Please repeat the data exactly, leaving nothing out.
Source material Block Start
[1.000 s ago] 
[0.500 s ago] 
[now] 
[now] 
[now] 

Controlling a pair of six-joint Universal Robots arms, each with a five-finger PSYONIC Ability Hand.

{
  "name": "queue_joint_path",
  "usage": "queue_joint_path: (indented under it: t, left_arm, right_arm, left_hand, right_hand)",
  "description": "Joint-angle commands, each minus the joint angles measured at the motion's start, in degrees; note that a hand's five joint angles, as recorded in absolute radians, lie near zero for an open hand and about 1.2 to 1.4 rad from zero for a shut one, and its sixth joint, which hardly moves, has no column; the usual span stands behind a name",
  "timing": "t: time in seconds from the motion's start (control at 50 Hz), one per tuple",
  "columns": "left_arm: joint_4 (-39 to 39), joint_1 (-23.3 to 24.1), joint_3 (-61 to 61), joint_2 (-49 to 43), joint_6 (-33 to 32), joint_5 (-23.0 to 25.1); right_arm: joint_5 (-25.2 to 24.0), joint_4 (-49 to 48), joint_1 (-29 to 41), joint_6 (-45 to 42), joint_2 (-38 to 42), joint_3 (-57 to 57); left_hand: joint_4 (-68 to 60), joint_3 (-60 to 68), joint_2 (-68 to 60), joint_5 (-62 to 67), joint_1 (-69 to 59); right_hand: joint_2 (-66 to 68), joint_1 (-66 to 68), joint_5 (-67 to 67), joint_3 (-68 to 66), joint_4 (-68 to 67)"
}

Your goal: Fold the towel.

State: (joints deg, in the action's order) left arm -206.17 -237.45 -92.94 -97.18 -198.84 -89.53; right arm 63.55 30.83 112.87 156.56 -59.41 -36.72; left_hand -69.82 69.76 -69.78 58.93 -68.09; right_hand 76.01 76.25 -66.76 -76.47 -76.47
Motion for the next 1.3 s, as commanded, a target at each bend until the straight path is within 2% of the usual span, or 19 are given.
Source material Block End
Response to the task =
[1.000 s ago] 
[0.500 s ago] 
[now] 
[now] 
[now] 

Controlling a pair of six-joint Universal Robots arms, each with a five-finger PSYONIC Ability Hand.

{
  "name": "queue_joint_path",
  "usage": "queue_joint_path: (indented under it: t, left_arm, right_arm, left_hand, right_hand)",
  "description": "Joint-angle commands, each minus the joint angles measured at the motion's start, in degrees; note that a hand's five joint angles, as recorded in absolute radians, lie near zero for an open hand and about 1.2 to 1.4 rad from zero for a shut one, and its sixth joint, which hardly moves, has no column; the usual span stands behind a name",
  "timing": "t: time in seconds from the motion's start (control at 50 Hz), one per tuple",
  "columns": "left_arm: joint_4 (-39 to 39), joint_1 (-23.3 to 24.1), joint_3 (-61 to 61), joint_2 (-49 to 43), joint_6 (-33 to 32), joint_5 (-23.0 to 25.1); right_arm: joint_5 (-25.2 to 24.0), joint_4 (-49 to 48), joint_1 (-29 to 41), joint_6 (-45 to 42), joint_2 (-38 to 42), joint_3 (-57 to 57); left_hand: joint_4 (-68 to 60), joint_3 (-60 to 68), joint_2 (-68 to 60), joint_5 (-62 to 67), joint_1 (-69 to 59); right_hand: joint_2 (-66 to 68), joint_1 (-66 to 68), joint_5 (-67 to 67), joint_3 (-68 to 66), joint_4 (-68 to 67)"
}

Your goal: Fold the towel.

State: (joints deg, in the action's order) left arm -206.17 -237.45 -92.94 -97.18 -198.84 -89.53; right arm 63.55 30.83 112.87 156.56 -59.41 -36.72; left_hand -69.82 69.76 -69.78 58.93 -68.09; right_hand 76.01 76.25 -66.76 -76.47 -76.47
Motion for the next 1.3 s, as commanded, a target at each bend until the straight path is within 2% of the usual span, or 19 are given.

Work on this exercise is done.